Me concernant, face à ces 2h45 de partie II, ça a d'abord été l'extase.
Villeneuve rappelle tout de suite à ses forces comme un acte d'autorité.
Photographie superbe. Moments de silence et de suspension. Structures en lévitation, soldats en apesanteur et sorcières en transe. Le film parle sans parler. Il montre sans causer. Il navigue entre métronomie démiurgique et compositions mystiques.
Le pied.
Et puis le film avance...
L'intrigue reprend ses droits et, petit à petit, on est rappelé à un ensemble plus classique : l'Empire du Mal, le peuple du Bien et, pour animer tout ça, une prophétie écrite comme sur du papier à musique.
Le spectre de La guerre des étoiles flotte sur cette partie II comme un fantôme inattendu que, pour ma part, je ne m'attendais pas à voir invoqué.
Alors certes, jamais le film ne part à la faute. Tout enlisement est évité grâce à quelques pas habilement dansés et cadencés sur le sable. Aux phases d'exposition et d'approfondissement des enjeux répondent régulièrement des phases d'action proprement menées.
Mais l'alternance a beau être orchestrée de main de maître qu'à force elle lasse, et surtout elle peine au bout du compte à combler ce qui a toujours manqué dans les œuvres de Villeneuve : un propos.
Alors certes, je n'ai jamais lu Frank Herbert et je reproche peut-être au cinéaste ce qui relève de l'œuvre du romancier, mais je reconnais trop là un trait saillant de l'auteur canadien pour ne pas y voir une nouvelle illustration de l'un de ses péchés peu mignons.
Surtout que ce n'est pas faute d'avoir su poser d'emblée des thématiques passionnantes : fanatismes, jeux de pouvoir, fausses révolutions, paradoxe à suivre un guide dans l'espoir de se libérer des maîtres...
...Quand bien même le film parvient-il à tenir le cap d'une certaine ambivalence bienvenue concernant les réelles motivations de son protagoniste principal que ça ne l'empêche malgré tout pas de céder à de tristes facilités discursives. D'un côté on répète plus qu'on ne creuse les thématiques posées. De l'autre on cherche à remplir les vides avec des facilités tristement grossières.
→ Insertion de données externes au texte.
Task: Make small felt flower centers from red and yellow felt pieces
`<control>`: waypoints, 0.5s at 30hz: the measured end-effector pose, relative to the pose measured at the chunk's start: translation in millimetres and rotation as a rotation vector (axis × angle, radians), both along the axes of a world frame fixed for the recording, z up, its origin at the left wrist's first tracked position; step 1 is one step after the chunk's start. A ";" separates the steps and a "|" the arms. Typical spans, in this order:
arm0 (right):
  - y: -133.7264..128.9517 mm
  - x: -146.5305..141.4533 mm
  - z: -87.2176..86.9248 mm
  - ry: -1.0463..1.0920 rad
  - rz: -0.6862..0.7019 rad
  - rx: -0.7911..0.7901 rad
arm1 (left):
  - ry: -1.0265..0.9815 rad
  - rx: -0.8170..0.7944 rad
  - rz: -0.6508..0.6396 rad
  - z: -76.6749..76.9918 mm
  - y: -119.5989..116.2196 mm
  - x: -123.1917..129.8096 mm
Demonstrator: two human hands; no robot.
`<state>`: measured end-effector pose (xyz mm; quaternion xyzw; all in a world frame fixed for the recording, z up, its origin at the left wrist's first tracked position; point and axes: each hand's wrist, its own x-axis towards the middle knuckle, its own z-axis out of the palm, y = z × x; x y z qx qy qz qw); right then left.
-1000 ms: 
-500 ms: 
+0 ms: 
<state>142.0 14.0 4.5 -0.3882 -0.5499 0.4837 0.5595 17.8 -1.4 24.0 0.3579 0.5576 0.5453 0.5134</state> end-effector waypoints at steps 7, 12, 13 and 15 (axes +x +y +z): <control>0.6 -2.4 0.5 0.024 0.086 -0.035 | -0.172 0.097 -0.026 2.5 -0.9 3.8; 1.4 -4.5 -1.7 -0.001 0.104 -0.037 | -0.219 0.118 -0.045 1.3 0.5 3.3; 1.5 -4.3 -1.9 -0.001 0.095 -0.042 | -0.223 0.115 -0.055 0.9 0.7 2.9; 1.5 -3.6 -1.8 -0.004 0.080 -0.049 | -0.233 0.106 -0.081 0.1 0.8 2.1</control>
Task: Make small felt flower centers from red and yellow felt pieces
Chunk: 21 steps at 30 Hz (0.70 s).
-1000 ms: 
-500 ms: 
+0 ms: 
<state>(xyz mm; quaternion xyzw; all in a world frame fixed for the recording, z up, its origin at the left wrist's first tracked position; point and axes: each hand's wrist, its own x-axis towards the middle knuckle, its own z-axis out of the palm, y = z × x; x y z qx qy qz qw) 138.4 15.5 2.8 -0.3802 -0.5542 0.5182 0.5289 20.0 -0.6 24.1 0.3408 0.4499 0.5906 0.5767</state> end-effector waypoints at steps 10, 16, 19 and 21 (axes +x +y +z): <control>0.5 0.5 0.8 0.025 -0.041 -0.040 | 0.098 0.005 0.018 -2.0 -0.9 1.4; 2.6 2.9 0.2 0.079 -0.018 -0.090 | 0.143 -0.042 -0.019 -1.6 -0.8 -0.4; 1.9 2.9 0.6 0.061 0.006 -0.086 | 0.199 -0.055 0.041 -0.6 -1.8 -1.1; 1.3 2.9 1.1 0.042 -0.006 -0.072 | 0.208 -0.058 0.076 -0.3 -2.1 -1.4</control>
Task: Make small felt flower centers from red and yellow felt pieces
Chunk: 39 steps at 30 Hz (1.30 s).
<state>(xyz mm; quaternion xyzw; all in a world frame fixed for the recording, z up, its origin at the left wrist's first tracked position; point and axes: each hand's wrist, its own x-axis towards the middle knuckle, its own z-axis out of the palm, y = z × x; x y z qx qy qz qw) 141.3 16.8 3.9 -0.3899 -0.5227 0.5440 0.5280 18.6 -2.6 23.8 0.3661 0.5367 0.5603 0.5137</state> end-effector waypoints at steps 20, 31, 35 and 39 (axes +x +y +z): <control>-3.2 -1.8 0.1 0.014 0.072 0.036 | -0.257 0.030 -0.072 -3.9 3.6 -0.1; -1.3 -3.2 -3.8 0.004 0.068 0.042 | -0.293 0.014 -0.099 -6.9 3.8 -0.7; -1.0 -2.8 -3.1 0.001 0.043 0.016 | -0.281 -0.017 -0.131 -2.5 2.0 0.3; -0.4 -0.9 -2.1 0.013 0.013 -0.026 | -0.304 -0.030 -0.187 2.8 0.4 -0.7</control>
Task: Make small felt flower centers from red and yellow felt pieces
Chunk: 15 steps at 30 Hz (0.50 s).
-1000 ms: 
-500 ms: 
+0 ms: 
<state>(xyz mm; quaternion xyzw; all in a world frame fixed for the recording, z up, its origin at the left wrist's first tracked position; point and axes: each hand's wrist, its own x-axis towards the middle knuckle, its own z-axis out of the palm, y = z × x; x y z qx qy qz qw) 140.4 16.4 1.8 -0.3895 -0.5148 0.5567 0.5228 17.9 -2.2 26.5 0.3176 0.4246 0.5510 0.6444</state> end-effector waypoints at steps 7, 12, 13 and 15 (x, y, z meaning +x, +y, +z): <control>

En un seul plan d'une armée harkonnen marchant au pas, on sombre brusquement dans la plus consternante des reductio as hitlerum, ce qui – loin d'apporter à cet ouvrage un support discursif en granit – ne fait au contraire que révéler à quel point Villeneuve construit tout son édifice sur du sable.
Mais bon, seulement voilà, cette partie II sauve néanmoins l'essentiel par son final qui raccorde l'ensemble à ses forces fondamentales. Sachant jouer son rôle d'épisode médian sans sombrer dans celui de la vaine parenthèse, cette partie II boucle convenablement la boucle, quand bien surprend-elle parfois par ses ellipses un brin abruptes, surtout au regard des quelques longueurs observées auparavant.
Mais ne nous y trompons point pour autant : entre cimes et ensablement, cette partie II de Dune a su suivre le sillon tracé par la partie I. Cela fait plaisir de revoir du talent et de la maîtrise se mettre au service des plus grandes fresques.
Pour ma part je ne bouderai donc pas ma joie,
et j'attendrai d'un pied ferme (mais caressant), la future partie III.